## TASK OBJECTIVE
Which lines run from the one with "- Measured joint" through the end of the data? Retype them exactly, without pictures.
*****
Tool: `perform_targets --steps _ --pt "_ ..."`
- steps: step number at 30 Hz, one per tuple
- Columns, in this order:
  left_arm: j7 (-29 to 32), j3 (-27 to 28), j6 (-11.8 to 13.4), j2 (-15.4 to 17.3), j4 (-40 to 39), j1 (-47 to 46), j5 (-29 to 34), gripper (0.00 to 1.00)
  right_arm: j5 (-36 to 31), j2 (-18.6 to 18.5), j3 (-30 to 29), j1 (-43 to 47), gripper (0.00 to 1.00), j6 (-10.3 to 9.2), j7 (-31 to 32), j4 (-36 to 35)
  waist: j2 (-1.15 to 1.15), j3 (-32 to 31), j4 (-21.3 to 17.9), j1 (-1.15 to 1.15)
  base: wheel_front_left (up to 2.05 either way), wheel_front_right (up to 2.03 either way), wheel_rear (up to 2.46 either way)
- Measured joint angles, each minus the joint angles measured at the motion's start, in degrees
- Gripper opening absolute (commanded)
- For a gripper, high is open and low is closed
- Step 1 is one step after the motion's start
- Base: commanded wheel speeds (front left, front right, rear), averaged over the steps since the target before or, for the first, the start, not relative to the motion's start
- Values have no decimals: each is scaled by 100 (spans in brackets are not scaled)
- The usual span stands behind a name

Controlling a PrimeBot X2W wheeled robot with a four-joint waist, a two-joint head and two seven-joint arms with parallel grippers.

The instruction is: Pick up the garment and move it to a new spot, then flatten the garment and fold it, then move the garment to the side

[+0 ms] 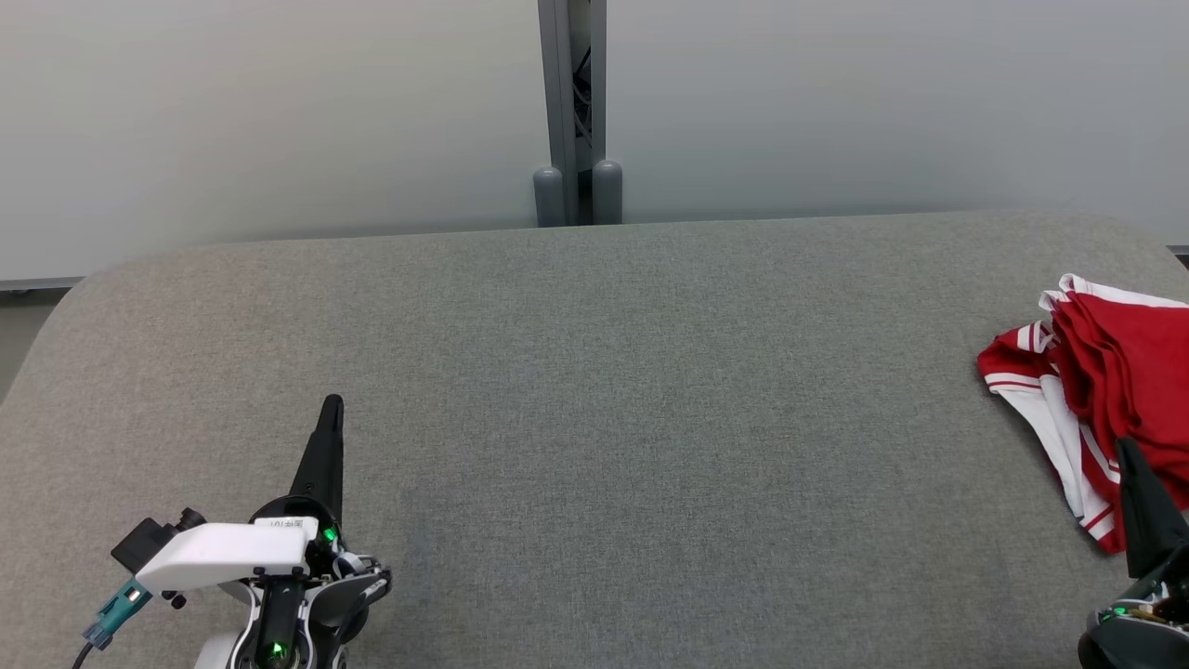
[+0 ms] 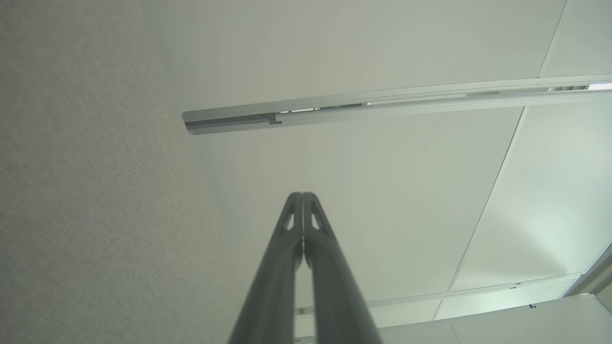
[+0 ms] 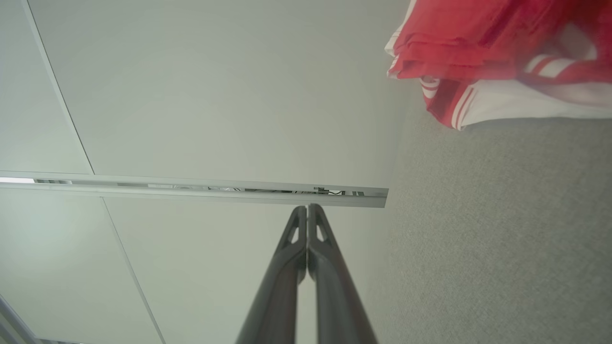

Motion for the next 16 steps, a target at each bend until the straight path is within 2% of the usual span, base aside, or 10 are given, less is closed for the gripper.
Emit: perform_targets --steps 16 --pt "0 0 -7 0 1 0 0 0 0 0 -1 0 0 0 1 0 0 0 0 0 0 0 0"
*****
## SOLUTION BELOW
- Measured joint angles, each minus the joint angles measured at the motion's start, in degrees
- Gripper opening absolute (commanded)
- For a gripper, high is open and low is closed
- Step 1 is one step after the motion's start
- Base: commanded wheel speeds (front left, front right, rear), averaged over the steps since the target before or, for the first, the start, not relative to the motion's start
- Values have no decimals: each is scaled by 100 (spans in brackets are not scaled)
- The usual span stands behind a name

Controlling a PrimeBot X2W wheeled robot with a four-joint waist, a two-joint head and two seven-joint arms with parallel grippers.

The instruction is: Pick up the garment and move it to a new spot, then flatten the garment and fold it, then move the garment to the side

[+0 ms] 
[+0 ms] 
[+0 ms] 

Motion for the next 16 steps, a target at each bend until the straight path is within 2% of the usual span, base aside, or 10 are given, less is closed for the gripper.
Emit: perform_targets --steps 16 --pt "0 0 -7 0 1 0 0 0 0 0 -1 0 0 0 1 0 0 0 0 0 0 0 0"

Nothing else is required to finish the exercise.